A simple max count of seen neighbor items, the Cosine Similarity and the Jaccard Index.

A tracker keeps track of visited items for any user and is saved to a matrix table.
To make it simple only the relation between previous and current viewed item are tracked in this example.

Design

The demo-site has two pages: Home and item page. The item page shows specific information regarding the viewed item and the recommendation is displayed here.

There are 5 different components

Multiple view – shows multiple components, all the items are displayed here
User view – shows specific information about the current user in the session
Item view – shows detailed information about the current item
Recommendation view – shows recommended items based on the current item
Data view – visualizes the data structure used by the recommendation algorithm

Interactions

This shows how the tracker collects the data from the users in to the matrix table. (The illustrated tracking method is a simplified version. You could also iterate the viewed items when a user view a new item to save all the item-to-item relation for the viewed items).

When a new visitor user3 sees the item A,
the recommendation system founds out the closest match are the Items B and C.

The general idea of the Amazon recommendation engine is to locate item vectors which are similar in pattern for the current viewed item vector.

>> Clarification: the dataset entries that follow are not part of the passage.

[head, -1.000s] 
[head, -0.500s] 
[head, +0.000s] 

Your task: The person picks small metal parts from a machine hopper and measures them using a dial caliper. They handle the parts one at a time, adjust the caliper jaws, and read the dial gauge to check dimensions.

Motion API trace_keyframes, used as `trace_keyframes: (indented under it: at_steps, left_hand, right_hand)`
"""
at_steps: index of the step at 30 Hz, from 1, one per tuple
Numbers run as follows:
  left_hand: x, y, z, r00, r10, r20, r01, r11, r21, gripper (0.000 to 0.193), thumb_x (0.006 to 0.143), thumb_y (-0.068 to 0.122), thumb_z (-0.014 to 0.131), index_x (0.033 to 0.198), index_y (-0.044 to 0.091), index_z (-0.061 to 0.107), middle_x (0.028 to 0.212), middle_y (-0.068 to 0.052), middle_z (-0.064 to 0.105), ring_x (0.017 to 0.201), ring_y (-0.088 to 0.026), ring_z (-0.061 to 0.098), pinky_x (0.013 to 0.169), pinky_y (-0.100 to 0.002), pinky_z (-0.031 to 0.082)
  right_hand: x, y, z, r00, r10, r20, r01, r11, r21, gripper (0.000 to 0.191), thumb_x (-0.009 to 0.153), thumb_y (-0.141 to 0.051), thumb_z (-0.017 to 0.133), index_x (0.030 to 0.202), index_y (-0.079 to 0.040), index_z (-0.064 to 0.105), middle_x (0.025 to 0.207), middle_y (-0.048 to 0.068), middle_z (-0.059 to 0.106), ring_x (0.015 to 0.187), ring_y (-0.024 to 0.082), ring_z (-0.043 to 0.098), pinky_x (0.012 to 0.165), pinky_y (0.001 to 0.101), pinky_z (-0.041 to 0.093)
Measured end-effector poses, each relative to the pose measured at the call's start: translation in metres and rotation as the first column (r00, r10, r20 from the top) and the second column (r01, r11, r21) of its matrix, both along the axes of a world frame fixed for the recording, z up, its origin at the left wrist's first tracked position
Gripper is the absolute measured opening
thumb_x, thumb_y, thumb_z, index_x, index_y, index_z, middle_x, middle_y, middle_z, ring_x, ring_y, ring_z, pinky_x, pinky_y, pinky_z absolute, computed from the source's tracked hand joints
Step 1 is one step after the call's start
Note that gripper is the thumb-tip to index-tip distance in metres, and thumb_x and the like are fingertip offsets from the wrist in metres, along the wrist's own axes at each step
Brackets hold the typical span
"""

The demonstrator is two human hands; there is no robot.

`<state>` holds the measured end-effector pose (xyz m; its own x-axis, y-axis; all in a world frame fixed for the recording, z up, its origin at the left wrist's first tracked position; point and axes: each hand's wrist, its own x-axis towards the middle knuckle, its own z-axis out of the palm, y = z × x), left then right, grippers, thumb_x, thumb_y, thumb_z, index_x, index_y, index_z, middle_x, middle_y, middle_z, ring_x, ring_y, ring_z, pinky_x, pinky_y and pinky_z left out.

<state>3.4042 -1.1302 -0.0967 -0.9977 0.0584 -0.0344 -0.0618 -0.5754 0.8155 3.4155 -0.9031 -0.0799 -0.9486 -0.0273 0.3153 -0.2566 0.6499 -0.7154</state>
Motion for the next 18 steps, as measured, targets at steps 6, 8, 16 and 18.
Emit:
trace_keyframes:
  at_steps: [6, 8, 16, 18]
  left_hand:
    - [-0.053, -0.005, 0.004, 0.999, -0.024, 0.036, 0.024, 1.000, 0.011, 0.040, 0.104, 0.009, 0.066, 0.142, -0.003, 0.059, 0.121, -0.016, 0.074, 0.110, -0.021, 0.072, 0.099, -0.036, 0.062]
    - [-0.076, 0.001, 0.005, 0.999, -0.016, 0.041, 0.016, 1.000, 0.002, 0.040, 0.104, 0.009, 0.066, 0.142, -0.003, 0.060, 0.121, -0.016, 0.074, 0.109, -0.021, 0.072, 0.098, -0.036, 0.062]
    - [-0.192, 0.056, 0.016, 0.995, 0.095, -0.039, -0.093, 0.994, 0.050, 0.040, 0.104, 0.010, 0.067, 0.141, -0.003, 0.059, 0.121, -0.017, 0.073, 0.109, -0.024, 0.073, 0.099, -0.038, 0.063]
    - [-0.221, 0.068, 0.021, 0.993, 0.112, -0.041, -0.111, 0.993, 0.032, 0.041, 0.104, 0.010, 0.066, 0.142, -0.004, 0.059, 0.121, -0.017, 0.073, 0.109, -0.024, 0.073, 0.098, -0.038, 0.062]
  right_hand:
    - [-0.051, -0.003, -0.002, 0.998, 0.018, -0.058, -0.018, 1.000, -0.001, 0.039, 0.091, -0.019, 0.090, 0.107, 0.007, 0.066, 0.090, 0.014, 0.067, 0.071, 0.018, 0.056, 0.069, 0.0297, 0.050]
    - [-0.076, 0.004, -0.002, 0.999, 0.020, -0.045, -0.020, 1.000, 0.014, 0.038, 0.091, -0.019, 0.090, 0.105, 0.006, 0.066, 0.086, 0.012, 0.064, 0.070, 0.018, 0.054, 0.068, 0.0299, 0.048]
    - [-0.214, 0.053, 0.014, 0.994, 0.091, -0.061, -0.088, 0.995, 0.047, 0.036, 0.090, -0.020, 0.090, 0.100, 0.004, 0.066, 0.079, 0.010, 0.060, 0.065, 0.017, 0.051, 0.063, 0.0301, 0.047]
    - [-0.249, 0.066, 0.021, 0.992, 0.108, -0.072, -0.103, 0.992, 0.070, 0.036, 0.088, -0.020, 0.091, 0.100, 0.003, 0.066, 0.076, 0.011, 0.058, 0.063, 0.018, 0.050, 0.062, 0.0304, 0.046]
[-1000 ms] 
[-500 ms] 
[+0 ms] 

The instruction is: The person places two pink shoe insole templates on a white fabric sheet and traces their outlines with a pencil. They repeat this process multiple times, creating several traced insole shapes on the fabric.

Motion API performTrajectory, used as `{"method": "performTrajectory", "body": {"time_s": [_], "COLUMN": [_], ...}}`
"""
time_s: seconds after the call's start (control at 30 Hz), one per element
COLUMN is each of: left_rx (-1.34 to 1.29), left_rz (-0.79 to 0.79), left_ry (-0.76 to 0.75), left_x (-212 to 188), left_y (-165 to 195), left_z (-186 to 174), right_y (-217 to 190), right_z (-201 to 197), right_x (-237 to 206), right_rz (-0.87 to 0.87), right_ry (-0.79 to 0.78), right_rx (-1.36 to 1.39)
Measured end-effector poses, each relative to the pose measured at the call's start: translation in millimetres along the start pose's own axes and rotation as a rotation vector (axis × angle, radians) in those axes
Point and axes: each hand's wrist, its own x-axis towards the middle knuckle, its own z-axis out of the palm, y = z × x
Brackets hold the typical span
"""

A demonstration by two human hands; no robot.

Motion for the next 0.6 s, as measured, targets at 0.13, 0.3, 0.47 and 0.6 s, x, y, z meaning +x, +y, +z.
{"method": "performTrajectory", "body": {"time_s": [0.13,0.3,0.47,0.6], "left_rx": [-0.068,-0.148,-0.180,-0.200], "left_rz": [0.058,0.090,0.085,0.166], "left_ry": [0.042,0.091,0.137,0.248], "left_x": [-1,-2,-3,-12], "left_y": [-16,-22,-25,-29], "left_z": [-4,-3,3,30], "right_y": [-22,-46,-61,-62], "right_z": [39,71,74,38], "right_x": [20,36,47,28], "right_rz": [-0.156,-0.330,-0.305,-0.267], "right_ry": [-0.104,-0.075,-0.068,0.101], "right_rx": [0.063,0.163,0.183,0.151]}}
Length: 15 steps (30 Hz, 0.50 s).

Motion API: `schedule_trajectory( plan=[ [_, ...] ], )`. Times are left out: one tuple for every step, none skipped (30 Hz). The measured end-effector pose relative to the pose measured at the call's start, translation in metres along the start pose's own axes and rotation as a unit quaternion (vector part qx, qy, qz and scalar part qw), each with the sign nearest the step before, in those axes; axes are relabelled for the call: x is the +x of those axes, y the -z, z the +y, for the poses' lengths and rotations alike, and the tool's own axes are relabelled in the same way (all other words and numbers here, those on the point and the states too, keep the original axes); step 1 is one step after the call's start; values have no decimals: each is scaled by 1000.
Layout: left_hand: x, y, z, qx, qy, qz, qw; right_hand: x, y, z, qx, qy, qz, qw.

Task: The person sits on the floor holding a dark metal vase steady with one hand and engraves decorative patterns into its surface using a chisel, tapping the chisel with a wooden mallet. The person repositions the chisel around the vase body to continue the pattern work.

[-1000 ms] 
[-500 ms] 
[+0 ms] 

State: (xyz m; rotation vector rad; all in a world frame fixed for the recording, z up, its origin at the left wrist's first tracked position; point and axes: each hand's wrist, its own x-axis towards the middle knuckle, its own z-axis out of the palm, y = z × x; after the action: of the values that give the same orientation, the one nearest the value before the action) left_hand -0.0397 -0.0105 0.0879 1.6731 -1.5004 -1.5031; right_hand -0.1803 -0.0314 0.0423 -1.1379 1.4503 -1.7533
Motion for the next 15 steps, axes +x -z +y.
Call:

e.g. A vector with pattern [1,1,1,0,0,0,0] is more similar to vector [0,1,1,0,1,0,0] than to vector [0,0,0,1,0,1,1].

Written by kunuk Nykjaer

March 4, 2012 at 6:43 pm

Posted in Algorithm, Csharp, Data Mining, Visualization

Tagged with amazon, item to item collaboration filtering, recommendation engine, recommendation system

13 Responses

Subscribe to comments with RSS.

[…] How does the Amazon recommendation system work? – Analyze the algorithm and make a prototype that … […]

Mahout tiedonlouhinnan funktioita « Olipa kerran Bigdata

August 13, 2012 at 8:22 pm

Reply
- Hi. This is some cool stuff.
  
  I wish you had a more detailed explanation though:)
  
  Dee
  
  August 17, 2014 at 8:50 am
  
  Reply
Very good.

Thomas Packer

October 18, 2012 at 11:09 pm

Reply
Hi. I just saw your blog. I loved the explanation part.
Just one thing: Why do we need to calculate the similarity matrix? Can’t we just select the items from item-item matrix with maximum value? For example: in your matrix, if user is looking at product A then B and C would be recommended because those products have maximum value.

adivvy

September 24, 2013 at 10:31 pm

Reply
- Here we are tracking data and behavior from the users. Then based on that we calculate some information we can apply to new visitors.
  
  It depends on what you want to achieve. There are different algorithms you can apply.
  This is just to show the general concept. I don’t think one algorithm is more correct than other. Depends on what you want (But usually it is about getting more income by giving people what you think they want).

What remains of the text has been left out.